In the alternate mode utility move unique files into the given destination. Only one file among group of duplicates is moved into destination directory.

Prerequisites

Install

% pip install yadupe

If you don't have pip it's also easy to install: https://pip.pypa.io/en/stable/installing/

When yadupe installed it is availble on the CLI:

% yadupe -h

Usage

  1. Search and remove duplicate files in directories /home/user/source_a, /home/user/source_b. Found duplicates will be moved into /home/user/duplicates, as well as report regarding moved files. Empty subfolders in source_a and source_b removed also.
% yadupe /home/user/source_a /home/user/source_b -d -p -r /home/user/duplicates
  1. Search duplicates in directory /home/user/source_a and print duplicate list.
% yadupe /home/user/source_a
  1. Search and move unique files in directories /home/user/source_a, /home/user/source_b. Found uniques will be moved into /home/user/uniques, as well as report regarding moved files.
% yadupe /home/user/source_a /home/user/source_b -u -p -r /home/user/uniques
  1. There are couple examples of using yadupe package in Python applications in the examples directory.

Options

% yadupe -h

usage: yadupe [-h] [-d] [-u] [-p] [-r PATH] PATH [PATH ...]

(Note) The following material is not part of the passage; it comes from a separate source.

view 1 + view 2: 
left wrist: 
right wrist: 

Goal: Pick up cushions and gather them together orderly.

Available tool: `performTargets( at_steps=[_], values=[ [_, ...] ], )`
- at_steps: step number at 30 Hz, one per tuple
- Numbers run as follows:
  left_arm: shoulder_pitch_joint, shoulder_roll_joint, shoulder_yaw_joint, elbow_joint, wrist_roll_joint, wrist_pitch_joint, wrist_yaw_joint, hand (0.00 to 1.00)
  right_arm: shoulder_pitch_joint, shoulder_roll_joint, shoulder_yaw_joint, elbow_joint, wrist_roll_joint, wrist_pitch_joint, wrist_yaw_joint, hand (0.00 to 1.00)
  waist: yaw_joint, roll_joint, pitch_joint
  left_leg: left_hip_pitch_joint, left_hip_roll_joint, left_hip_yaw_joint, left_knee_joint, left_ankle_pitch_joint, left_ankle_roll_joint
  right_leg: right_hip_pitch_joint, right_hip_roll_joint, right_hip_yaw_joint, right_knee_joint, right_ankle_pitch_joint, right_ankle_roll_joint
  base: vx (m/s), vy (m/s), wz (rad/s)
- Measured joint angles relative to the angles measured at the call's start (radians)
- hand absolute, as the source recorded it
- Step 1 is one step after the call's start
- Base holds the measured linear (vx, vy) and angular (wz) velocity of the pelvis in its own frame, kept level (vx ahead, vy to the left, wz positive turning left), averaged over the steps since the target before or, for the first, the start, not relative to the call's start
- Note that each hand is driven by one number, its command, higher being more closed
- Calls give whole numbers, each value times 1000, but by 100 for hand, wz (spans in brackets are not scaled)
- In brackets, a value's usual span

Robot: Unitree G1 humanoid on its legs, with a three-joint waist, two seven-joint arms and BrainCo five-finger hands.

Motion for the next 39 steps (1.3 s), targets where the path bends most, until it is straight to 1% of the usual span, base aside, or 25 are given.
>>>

Recursively scan one or more given directories for duplicate files. Found
duplicates list could be saved into report or printed out in console. Also,
duplicates could be moved into destination directory in safe way, preserving
it relative path. In this case file name is written in the report, as well as
new path for the file. If empty sub-directories turn up after duplicates
removal, the could be deleted as well.

positional arguments:
  PATH                  Source path to search duplicated files.

optional arguments:
  -h, --help            show this help message and exit
  -d, --deduplicate     Scan and remove mode. Duplicates will be moved into
                        given directory.
  -u, --unique          Scan and move mode. Unique files will be moved into
                        given directory.
  -p, --purge           Remove empty subdirs after duplicates or uniques move.
  -r PATH, --result PATH
                        Path to report dir (optional for default search mode)
                        OR directory to move duplicated files into.

Testing

To run unit tests in test directory first unzip test-data.zip archive inside test-data directory. It create required directory tree for tests.